Start of Data for this task

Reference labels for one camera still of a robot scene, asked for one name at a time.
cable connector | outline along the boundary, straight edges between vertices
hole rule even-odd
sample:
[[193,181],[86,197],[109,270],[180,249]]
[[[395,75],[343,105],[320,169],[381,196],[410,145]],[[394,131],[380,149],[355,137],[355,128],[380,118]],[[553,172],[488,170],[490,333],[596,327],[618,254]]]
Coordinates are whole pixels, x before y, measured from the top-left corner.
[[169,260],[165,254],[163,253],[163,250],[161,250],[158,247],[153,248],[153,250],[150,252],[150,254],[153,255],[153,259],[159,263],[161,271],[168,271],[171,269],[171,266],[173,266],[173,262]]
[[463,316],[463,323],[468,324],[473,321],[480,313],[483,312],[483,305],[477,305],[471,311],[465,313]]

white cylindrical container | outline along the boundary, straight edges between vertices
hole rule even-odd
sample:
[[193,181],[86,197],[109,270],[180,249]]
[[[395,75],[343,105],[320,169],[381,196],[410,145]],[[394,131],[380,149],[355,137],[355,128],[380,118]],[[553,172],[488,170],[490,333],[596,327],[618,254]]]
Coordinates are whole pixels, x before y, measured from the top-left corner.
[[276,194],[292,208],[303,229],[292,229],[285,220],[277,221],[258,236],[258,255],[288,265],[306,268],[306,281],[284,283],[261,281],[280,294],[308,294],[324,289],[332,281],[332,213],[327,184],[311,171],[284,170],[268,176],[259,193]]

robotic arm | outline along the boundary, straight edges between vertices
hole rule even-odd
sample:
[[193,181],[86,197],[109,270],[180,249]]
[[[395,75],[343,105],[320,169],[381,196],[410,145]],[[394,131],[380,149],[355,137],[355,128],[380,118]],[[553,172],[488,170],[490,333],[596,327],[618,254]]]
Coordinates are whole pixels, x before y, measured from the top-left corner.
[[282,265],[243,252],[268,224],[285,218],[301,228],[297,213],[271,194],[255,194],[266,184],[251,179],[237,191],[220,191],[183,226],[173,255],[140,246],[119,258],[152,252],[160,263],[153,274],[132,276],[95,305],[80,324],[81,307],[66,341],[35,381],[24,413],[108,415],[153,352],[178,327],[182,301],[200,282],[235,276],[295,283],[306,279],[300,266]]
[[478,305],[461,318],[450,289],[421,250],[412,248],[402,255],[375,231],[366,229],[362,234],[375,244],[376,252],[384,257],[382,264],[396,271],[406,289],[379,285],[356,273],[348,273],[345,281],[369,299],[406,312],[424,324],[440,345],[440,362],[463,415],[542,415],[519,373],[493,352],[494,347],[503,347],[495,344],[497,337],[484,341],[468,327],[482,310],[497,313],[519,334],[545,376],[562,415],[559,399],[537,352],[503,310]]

End of Data for this task

All the lines above need to be retyped exactly, with nothing left out.

Exercise result =
Reference labels for one camera still of a robot scene, asked for one name at a time.
cable connector | outline along the boundary, straight edges between vertices
hole rule even-odd
sample:
[[193,181],[86,197],[109,270],[180,249]]
[[[395,75],[343,105],[320,169],[381,196],[410,145]],[[394,131],[380,149],[355,137],[355,128],[380,118]],[[553,172],[488,170],[490,333],[596,327],[618,254]]]
Coordinates are whole pixels, x before y, measured from the top-left corner.
[[169,260],[165,254],[163,253],[163,250],[161,250],[158,247],[153,248],[153,250],[150,252],[150,254],[153,255],[153,259],[159,263],[161,271],[168,271],[171,269],[171,266],[173,266],[173,262]]
[[463,316],[463,323],[468,324],[473,321],[480,313],[483,312],[483,305],[477,305],[471,311],[465,313]]

white cylindrical container | outline along the boundary, straight edges between vertices
hole rule even-odd
sample:
[[193,181],[86,197],[109,270],[180,249]]
[[[395,75],[343,105],[320,169],[381,196],[410,145]],[[394,131],[380,149],[355,137],[355,128],[380,118]],[[553,172],[488,170],[490,333],[596,327],[618,254]]]
Coordinates are whole pixels, x before y, measured from the top-left corner.
[[276,194],[292,208],[303,229],[292,229],[285,220],[277,221],[258,236],[258,255],[288,265],[306,268],[306,281],[284,283],[261,281],[280,294],[308,294],[324,289],[332,281],[332,213],[327,184],[311,171],[284,170],[268,176],[259,193]]

robotic arm | outline along the boundary, straight edges between vertices
hole rule even-odd
sample:
[[193,181],[86,197],[109,270],[180,249]]
[[[395,75],[343,105],[320,169],[381,196],[410,145]],[[394,131],[380,149],[355,137],[355,128],[380,118]],[[553,172],[488,170],[490,333],[596,327],[618,254]]]
Coordinates are whole pixels, x before y, measured from the top-left corner.
[[282,265],[243,252],[268,224],[285,218],[301,228],[297,213],[271,194],[255,194],[266,184],[251,179],[237,191],[220,191],[183,226],[173,255],[140,246],[119,258],[152,252],[160,263],[153,274],[132,276],[95,305],[80,324],[81,307],[66,341],[35,381],[24,413],[108,415],[153,352],[178,327],[182,301],[200,282],[235,276],[295,283],[306,279],[300,266]]
[[478,305],[461,318],[450,289],[421,250],[412,248],[402,255],[375,231],[366,229],[362,234],[375,244],[376,252],[384,257],[382,264],[396,271],[406,289],[379,285],[356,273],[348,273],[345,281],[369,299],[406,312],[424,324],[440,345],[440,362],[463,415],[542,415],[519,373],[493,352],[494,347],[503,347],[495,344],[497,337],[484,341],[468,327],[482,310],[497,313],[519,334],[545,376],[562,415],[559,399],[537,352],[503,310]]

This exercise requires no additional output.